3 Things to Look For When Buying Reclaimed Wood

Reclaimed American Cherry

So you love the look and the story of reclaimed wood and have the perfect place in your house for it: an accent wall of reclaimed barn wood or perhaps a farmhouse table crafted from reclaimed heart pine.  We often meet customers shopping for reclaimed lumber at our mill shop outside of Athens, GA and enjoy guiding them thru the process of finding the perfect wood for their space.   Here are some of the things we discuss and anyone should consider before buying reclaimed lumber:


1. Has the wood been de-nailed?  Nails and wood go together like peanut butter and jelly, unfortunately nails and saw blades don’t, so it’s important that every piece of wood be inspected with a metal detector and every nail removed by hand.  Of course, you can do this yourself if you have a metal detector, chisels, pliers, hammers, and a crow bar or you can purchase it from someone who has already taken the time to do this.
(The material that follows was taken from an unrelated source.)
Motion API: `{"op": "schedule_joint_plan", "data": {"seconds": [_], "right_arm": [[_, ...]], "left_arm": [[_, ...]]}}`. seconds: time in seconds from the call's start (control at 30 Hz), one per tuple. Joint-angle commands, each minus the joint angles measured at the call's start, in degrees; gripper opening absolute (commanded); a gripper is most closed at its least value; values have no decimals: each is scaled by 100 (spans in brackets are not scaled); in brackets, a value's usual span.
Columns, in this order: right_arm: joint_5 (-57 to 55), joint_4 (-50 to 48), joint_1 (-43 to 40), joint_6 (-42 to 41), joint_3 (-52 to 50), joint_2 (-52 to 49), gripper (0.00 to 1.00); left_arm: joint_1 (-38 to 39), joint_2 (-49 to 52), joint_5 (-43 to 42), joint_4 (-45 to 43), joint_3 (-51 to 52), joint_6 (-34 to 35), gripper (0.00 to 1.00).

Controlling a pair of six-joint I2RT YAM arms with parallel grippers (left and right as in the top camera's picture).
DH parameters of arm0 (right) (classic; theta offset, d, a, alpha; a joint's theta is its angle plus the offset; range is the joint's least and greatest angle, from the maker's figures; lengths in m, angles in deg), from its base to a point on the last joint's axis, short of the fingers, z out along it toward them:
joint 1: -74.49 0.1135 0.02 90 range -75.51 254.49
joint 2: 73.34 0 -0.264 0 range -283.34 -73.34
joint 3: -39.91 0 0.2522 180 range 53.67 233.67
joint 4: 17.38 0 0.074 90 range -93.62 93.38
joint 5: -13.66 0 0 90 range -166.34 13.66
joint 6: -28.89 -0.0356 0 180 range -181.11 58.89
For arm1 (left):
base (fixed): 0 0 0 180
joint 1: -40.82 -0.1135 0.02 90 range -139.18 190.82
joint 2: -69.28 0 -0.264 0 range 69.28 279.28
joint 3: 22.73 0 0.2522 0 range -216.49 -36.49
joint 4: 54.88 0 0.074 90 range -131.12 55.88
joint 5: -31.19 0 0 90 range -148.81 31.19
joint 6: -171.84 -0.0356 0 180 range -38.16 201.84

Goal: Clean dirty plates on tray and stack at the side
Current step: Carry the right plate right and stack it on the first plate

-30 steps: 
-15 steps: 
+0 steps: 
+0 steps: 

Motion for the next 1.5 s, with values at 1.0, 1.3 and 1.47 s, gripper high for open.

2. Has the wood been kiln dried?  The majority of the reclaimed lumber we sell is over 100 years old and during that time the wood has absorbed moisture from the atmosphere (especially in Georgia!). Additionally, the wood can become a home for bugs like powder post beetles, carpenter ants, and termites.  Fortunately, kiln drying reclaimed lumber solves both of these problems at once.  Dry kilns combine extreme heat with dehumidification to remove the excess moisture from the wood while also killing the bugs.  Purchasing reclaimed lumber that has been kiln dried ensures that your wood won’t gap, crack, or check once it comes inside your air conditioned/heated home and also ensures that you don’t invite any unwanted house guests.


3. What’s the wood’s resume?  The wood from your neighbor’s deck they just replaced and the wood from a turn of the century textile mill are technically both “reclaimed”, but the later has a history, a story, and obviously a much different look.  Our reclaimed heart pine flooring, for instance, is made from beams that were once the floor system is a yarn factory built in 1901.  Knowing that old growth, long leaf pine takes at least 250-300 years to mature, the trees that produced the lumber were saplings in the early 1600s!  It’s not always possible to know where every piece of reclaimed lumber came from (and there are other ways wood shows its age like patina and growth rings), but its always good to find out as much as you can about the lumber you are purchasing.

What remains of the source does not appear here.